7. Scarce capital: start-up capital and capital to scale are expensive or hard to access. Commercial loans at 20% or more is not uncommon and forces a service to target high value (wealthy customers) or be able to capture significant market share.

Reuben Coulter, CEO of Transformational Business Network (TBN) explains that entrepreneurs do not succeed in a vacuum. "There is no shortage of brilliant ideas but sadly too often they fail. We partner with African entrepreneurs to grow ideas into businesses and together scale their impact. An African proverb says 'If you want to go fast go alone, if you want to go far go together'. This is particularly true for health entrepreneurs." TBN’s mission is to identify, connect and facilitate the introductions and leverage the interaction of entrepreneurs, investors (financing) and expertise to achieve sustainable impact.

TBN’s Scale for Success program model
TBN’s Scale for Success program model

Leverage Organizations and Systemic Capacity Building

Amongst the challenges cited one of the most intractable is the need for affordable financing coupled with capacity building support. With good reason, in health, regulatory oversight is more pervasive and stringent than other industries; thus connecting and aligning policies, people and resources is not only critical but essential. Organizations such as the Transformational Business Network (TBN) and the Johnson & Johnson Corporate Citizenship Trust (JJCCT) are examples of a multi-dimensional tact to enable success by directly supporting entrepreneurs as well as strengthening “leverage” organizations working with entrepreneurs.

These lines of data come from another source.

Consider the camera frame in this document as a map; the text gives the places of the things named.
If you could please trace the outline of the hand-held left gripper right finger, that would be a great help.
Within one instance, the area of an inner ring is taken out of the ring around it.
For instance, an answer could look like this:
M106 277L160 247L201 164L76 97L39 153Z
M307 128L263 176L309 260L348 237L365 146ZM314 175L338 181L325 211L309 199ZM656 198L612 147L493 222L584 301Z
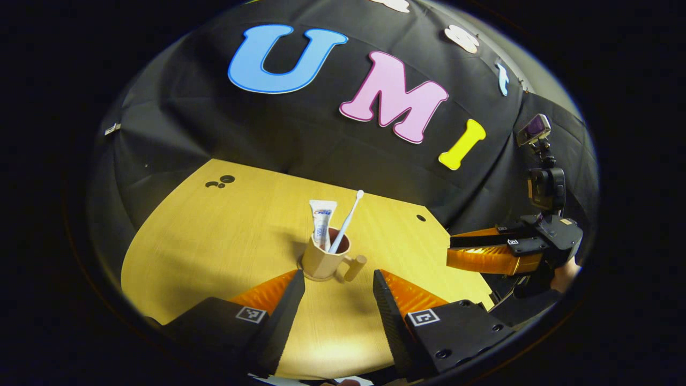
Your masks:
M514 330L480 303L446 301L375 270L372 291L394 365L403 378L431 378L475 360Z

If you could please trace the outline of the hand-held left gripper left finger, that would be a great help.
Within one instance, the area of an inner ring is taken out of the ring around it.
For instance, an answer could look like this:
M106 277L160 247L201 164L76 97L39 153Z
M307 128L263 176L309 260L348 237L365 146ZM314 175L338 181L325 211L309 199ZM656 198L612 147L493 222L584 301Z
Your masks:
M292 270L230 300L209 296L161 333L215 374L275 375L304 292L303 271Z

The Johnson & Johnson Corporate Citizenship Trust has been actively supporting the creation of sustainable entrepreneurial health service delivery models and businesses through a combination of direct support and capacity building. Benjamin Davies, Partnership Director at the JJCCT explains, “(with) the decision to fund the Transformational Business Network we wanted to maximize and accelerate the impact of the Trust’s support. Providing seed funding through TBN for a locally based innovation gives budding health and social entrepreneurs in East Africa, and especially Kenya, the ability to take their ideas into practice with the guidance and knowledge of the expertise, know-how and connections that TBN can bring. J&J and the Trust believe that providing an enabling environment for new business models to be tested and tried is key to finding new solutions to greater delivery across the care continuum.”